A Practical and Realistic Approach for Testing the Performance of Firewalls: What Your Security Vendors Don’t Want You to Know

While Internet security has always been important, only recently has it emerged as an important issue for almost all who use the Internet.

Rigorous security procedures and practices can prevent, or at least circumvent, most attacks on computer networks. An important part of a secure network usually includes firewalls.

In many networks, the first line of defense is a firewall. Firewalls allow limited access to networks from the Internet, only allowing approved inbound and outbound traffic according to rules set by an administrator. Think of them as fences with a few, well-chosen gates that restrict access to only these particular points.
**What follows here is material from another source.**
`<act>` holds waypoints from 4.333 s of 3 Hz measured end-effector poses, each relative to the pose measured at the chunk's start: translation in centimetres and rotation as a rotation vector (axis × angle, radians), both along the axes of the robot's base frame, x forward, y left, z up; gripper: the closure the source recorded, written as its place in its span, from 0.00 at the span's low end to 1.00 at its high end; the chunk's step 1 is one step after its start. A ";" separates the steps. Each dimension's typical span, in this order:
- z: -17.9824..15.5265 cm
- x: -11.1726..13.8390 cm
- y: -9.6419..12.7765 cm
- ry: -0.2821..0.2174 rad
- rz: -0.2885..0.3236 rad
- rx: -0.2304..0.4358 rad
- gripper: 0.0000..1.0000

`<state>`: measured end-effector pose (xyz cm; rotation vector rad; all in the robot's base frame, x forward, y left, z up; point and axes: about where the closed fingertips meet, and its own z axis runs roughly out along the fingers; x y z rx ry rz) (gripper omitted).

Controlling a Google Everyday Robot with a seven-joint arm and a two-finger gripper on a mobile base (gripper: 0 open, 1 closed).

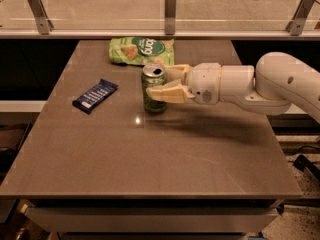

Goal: Knock green can over

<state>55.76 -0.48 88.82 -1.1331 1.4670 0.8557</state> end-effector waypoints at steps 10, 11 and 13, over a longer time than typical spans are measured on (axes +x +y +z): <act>3.5 -1.6 -5.7 0.248 -0.439 -0.766 1.00; 2.1 -1.1 -6.1 0.298 -0.467 -0.877 1.00; -0.4 -0.2 -6.7 0.368 -0.475 -1.025 1.00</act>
Offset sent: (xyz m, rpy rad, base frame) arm 0.0030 -0.0078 0.0096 -0.0449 0.0066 -0.0452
Because firewalls form a crucial part of many networks, their performance and stability must be trusted. The tips below will help determine firewall performance and failure characteristics in practical installations through the help of real-world capacity assessment tools. For those that use intrusion detection systems as well, the assessment of IDSs can also follow the same ideas introduced below.

Testing Is Key

How do administrators determine the right devices for their network? Until recently, short of configuring a firewall and "going live" with it, system administrators had to base purchase decisions on marketing literature, word of mouth and magazine comparative tests. As expected, marketing literature always shines the best light on its products. Word of mouth can be unreliable - it may be based upon a single experience, an ulterior motive, or a different and inapplicable network design.
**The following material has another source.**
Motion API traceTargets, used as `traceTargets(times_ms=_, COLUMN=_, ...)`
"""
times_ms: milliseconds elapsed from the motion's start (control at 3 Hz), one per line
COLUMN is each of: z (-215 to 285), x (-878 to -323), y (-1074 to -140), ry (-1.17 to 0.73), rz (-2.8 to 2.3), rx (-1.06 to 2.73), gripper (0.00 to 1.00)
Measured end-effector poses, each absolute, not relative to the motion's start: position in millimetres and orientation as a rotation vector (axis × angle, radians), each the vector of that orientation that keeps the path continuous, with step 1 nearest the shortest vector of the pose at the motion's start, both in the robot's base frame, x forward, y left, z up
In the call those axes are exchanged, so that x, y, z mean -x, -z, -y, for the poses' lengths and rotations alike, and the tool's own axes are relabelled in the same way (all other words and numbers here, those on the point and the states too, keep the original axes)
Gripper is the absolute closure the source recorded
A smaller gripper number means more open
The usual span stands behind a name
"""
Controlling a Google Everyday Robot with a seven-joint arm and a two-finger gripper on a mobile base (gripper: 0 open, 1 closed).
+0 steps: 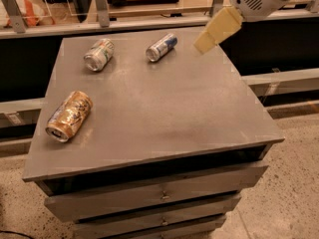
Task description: Move redbull can near orange can
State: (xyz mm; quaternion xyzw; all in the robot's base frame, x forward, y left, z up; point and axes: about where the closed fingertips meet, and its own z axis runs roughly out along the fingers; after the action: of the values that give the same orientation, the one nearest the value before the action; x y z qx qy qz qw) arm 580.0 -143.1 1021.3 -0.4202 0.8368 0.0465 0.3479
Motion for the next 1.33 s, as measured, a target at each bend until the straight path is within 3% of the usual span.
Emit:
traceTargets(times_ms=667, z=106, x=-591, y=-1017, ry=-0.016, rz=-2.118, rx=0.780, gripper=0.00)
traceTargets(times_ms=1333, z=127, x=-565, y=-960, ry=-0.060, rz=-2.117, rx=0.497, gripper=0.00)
Comparative tests strive for objective, well-designed test methodologies. Conventional firewall testing focuses on long and short packet tests that attempt to find the highest no-drop-rate. However, real Internet traffic is mostly asymmetrical, with data packets significantly larger than TCP ACK packets (or UDP request packets). Firewalls also have unique performance behaviors. Some perform better with inbound traffic vs. outbound. Each will degrade differently when configured with complex rule sets and additional features like network/port address translation, URL logging, user authentication, and content filtering.

Because of lab environment limitations, the sake of highlighting performance, and the need to publish results of comparative tests, most firewall reviews are based on simple dual-homed configurations with unidirectional traffic. Real world applications rarely resemble the simple rule sets used in these reviews. Furthermore, even with realistic rule sets, each setting can have profound effects on firewall performance. Inferring performance of a configuration different from the published one is risky - while published results represent a best effort to simulate specific environments, they will not apply to every network.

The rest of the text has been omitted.